Other contrasting snapshots from Shetland 2012 ranged from the unconventional but enthusiastic audience participation incited by the superb Nordic/northern English quintet Baltic Crossing – lots of manic arm-pumping and mass shouting – in among their exuberantly virtuosic tunes, to local favourites First Foot Soldiers, who comprehensively regaled Saturday’s late-night Festival Club crowd with wickedly cheeky covers of the Beach Boys, Motörhead, Johnny Cash and Stevie Wonder.

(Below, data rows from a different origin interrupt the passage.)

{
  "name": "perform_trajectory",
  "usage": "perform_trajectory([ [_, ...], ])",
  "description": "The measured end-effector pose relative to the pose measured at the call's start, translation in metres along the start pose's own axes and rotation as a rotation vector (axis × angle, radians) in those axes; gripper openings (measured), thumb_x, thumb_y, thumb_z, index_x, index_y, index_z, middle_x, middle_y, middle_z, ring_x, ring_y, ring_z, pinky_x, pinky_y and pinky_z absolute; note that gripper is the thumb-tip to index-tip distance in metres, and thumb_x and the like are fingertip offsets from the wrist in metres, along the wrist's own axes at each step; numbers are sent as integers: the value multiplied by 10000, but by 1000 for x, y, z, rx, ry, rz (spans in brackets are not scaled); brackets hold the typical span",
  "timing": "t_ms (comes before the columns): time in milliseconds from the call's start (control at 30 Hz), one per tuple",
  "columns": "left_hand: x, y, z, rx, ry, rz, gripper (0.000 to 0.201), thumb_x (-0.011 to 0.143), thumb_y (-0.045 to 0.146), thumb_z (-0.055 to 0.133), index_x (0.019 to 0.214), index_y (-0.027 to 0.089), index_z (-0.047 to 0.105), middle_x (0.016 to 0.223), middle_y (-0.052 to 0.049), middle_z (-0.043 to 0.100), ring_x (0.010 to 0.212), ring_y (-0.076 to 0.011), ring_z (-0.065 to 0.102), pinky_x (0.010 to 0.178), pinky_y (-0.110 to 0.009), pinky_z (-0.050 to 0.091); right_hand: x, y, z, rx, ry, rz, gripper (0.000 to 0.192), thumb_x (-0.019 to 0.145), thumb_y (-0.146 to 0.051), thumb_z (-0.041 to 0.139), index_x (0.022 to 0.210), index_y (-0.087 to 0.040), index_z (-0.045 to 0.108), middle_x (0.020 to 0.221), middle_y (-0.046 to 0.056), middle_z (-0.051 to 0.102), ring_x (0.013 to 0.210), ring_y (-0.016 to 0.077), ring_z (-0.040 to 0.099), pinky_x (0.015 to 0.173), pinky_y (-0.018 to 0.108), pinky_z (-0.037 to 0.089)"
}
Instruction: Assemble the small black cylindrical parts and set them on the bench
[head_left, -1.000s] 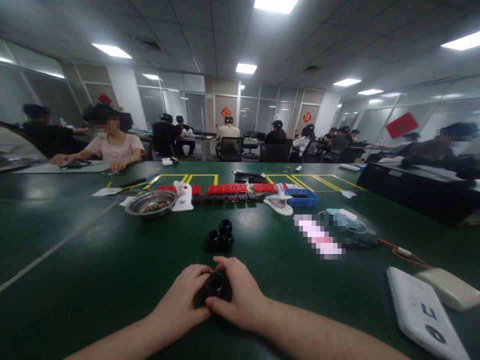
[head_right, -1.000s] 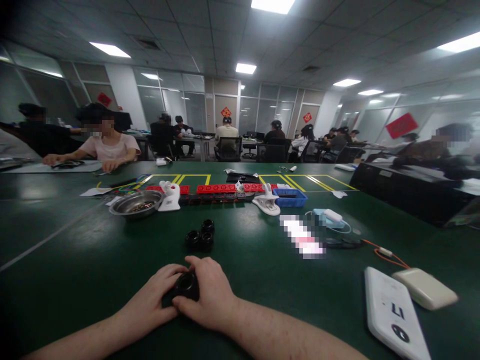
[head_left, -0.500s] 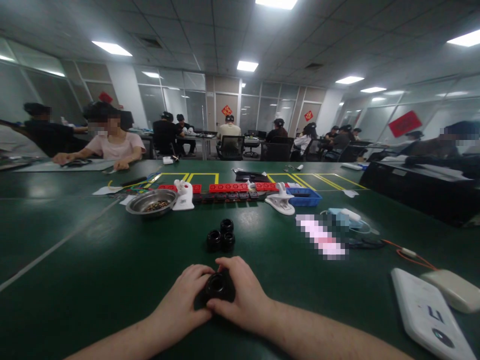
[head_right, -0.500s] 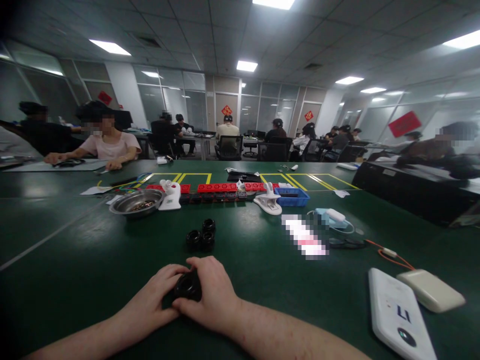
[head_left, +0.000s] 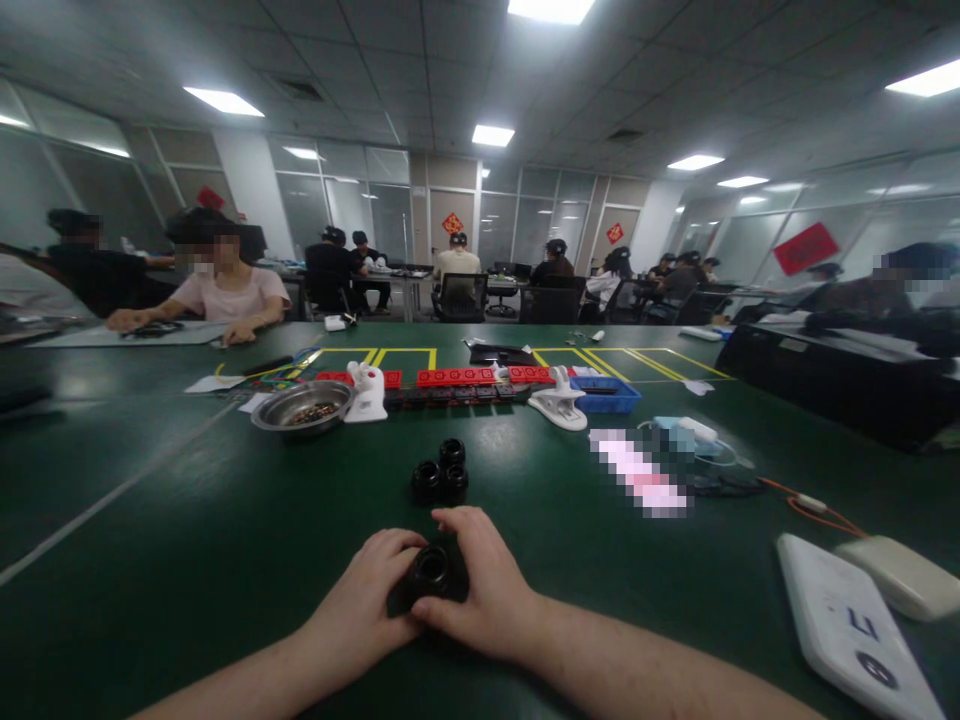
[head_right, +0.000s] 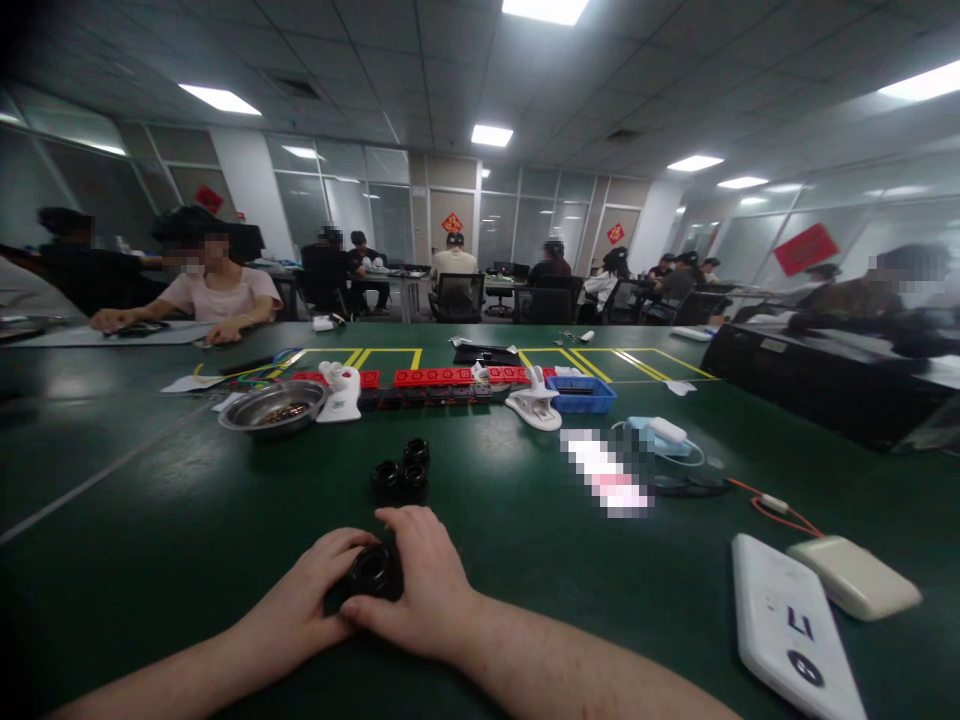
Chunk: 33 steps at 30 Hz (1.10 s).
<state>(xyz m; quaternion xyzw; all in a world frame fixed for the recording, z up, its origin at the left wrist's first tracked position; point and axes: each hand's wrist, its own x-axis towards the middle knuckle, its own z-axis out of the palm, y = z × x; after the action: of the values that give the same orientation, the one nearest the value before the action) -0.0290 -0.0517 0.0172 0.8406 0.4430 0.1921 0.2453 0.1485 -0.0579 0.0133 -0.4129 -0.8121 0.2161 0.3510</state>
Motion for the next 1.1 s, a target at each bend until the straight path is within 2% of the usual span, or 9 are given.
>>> perform_trajectory([
  [133, 0, -1, 1, 10, -7, -15, 309, 644, 232, 615, 951, 224, 585, 1078, -46, 528, 1022, -256, 465, 891, -394, 387, 0, -2, -1, -1, -12, 29, 638, 598, -326, 667, 1157, -190, 392, 995, 67, 505, 921, 222, 481, 830, 388, 400],
  [233, -1, -2, 1, 22, 2, -4, 334, 667, 228, 598, 999, 206, 568, 1100, -60, 520, 1044, -249, 453, 914, -388, 368, -1, -3, -2, 42, -33, -91, 594, 616, -185, 584, 1171, -184, 372, 1050, 75, 509, 973, 212, 470, 874, 376, 378],
  [333, -1, -3, 1, 26, 13, 15, 361, 679, 268, 603, 1030, 205, 553, 1114, -67, 515, 1062, -254, 439, 931, -394, 351, -2, -2, -3, 69, -50, -190, 640, 603, -157, 565, 1201, -154, 340, 1131, 102, 476, 1034, 215, 443, 919, 374, 345],
  [533, 0, 2, -3, -2, -35, -27, 308, 674, 300, 610, 966, 209, 575, 1082, -59, 521, 1015, -255, 466, 875, -384, 398, -2, -1, -2, 32, -7, -49, 699, 618, -375, 653, 1207, -150, 351, 1139, 118, 461, 1041, 247, 434, 897, 405, 358],
  [633, 1, 3, -4, -7, -45, -51, 306, 668, 277, 611, 965, 211, 575, 1092, -55, 514, 1030, -254, 456, 883, -386, 393, -1, -1, -2, 19, -22, 18, 650, 609, -365, 662, 1167, -164, 395, 1055, 94, 506, 968, 234, 474, 858, 393, 387],
  [733, 1, 2, -4, -5, -35, -50, 316, 665, 247, 605, 978, 224, 570, 1100, -48, 515, 1041, -254, 448, 896, -393, 381, -1, -1, -3, 54, -33, -18, 574, 623, -234, 608, 1153, -169, 400, 1035, 77, 522, 955, 211, 486, 863, 369, 388],
  [833, 1, 1, -2, -1, -19, -28, 315, 681, 289, 602, 985, 213, 574, 1101, -54, 520, 1040, -254, 450, 901, -386, 377, -2, 0, -4, 95, -54, -105, 604, 605, -168, 557, 1179, -157, 373, 1105, 93, 496, 1009, 211, 467, 901, 370, 363],
  [933, 1, 0, -1, 9, -11, -15, 312, 672, 291, 606, 974, 217, 580, 1096, -51, 525, 1030, -256, 456, 897, -390, 381, -2, 1, -4, 85, -57, -105, 647, 612, -224, 593, 1206, -148, 347, 1148, 111, 468, 1051, 228, 442, 916, 385, 347],
  [1100, 0, -2, -1, 11, -23, -22, 320, 660, 275, 615, 973, 217, 579, 1096, -54, 520, 1033, -254, 454, 901, -396, 376, 0, -1, -2, 10, -46, -7, 672, 619, -366, 652, 1198, -180, 367, 1148, 97, 472, 1052, 243, 437, 905, 394, 350],
])
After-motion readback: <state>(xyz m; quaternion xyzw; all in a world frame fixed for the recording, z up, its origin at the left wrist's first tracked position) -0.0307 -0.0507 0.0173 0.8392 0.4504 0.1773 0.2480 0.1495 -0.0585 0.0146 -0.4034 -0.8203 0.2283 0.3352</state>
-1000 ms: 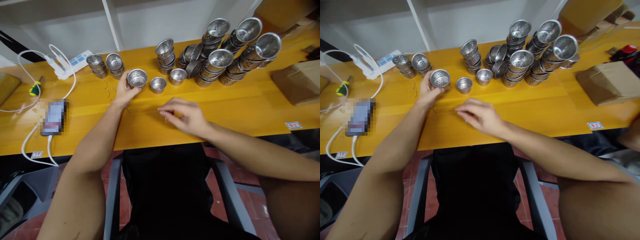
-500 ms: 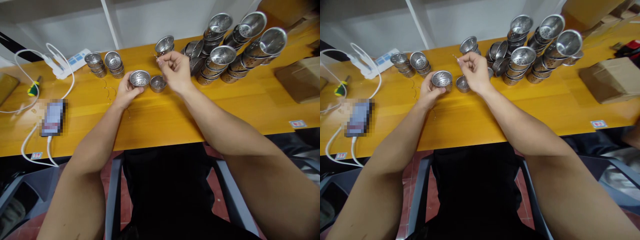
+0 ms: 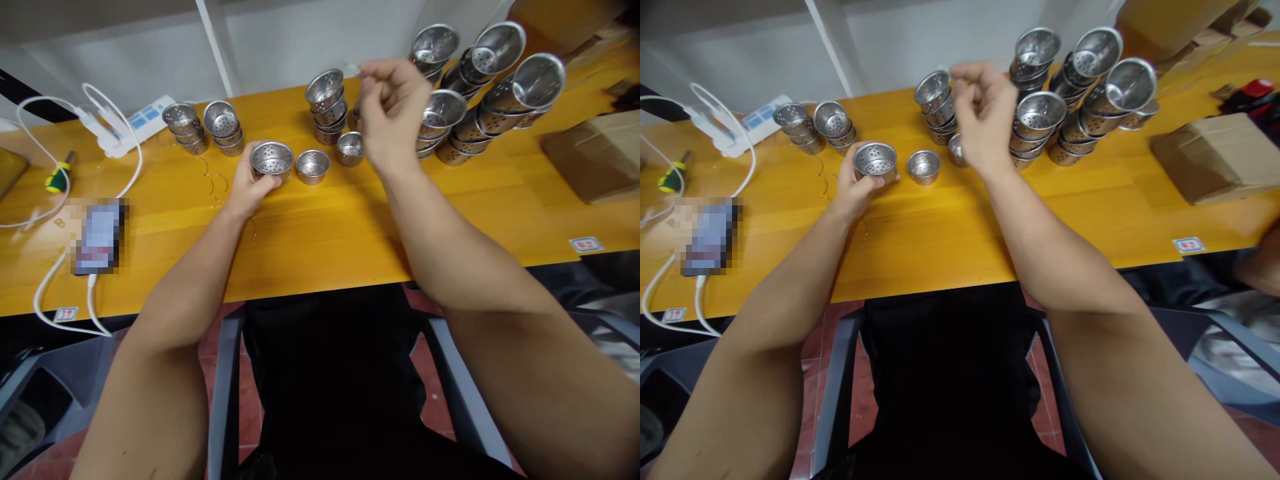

Not exactly your average folk festival experience – but then that’s Shetland all over. Besides its more notorious quirks, however – like weather that switchbacked between sunshine and horizontal snow, or after-hours revelry that saw three members of the Treacherous Orchestra navigating Lerwick’s high street in a wheelie bin – it’s the programmers’ as well as audiences’ attention to the music that ultimately sets the event apart.

That’s what enables them to attract artists like progressive banjo doyenne Alison Brown, here making her fourth Shetland visit all the way from Nashville, in a mouth-watering quartet with the extraordinary US fiddle maestro Casey Driessen and Irish guitar wizard John Doyle, plus her bassist husband, Garry West, all firing off one another in truly inspirational style.

Other luminary highlights included the wild yet precision-honed brilliance of instrumental quartet Kan, the winningly inventive folk-rock dynamism of Canadian fiddle-led outfit Sprag Session, and two utterly dazzling duos: Scottish/Irish pipers Ross Ainslie and Jarlath Henderson, and the guitar/accordion/harmonica partnership of Tim Edey and Brendan Power.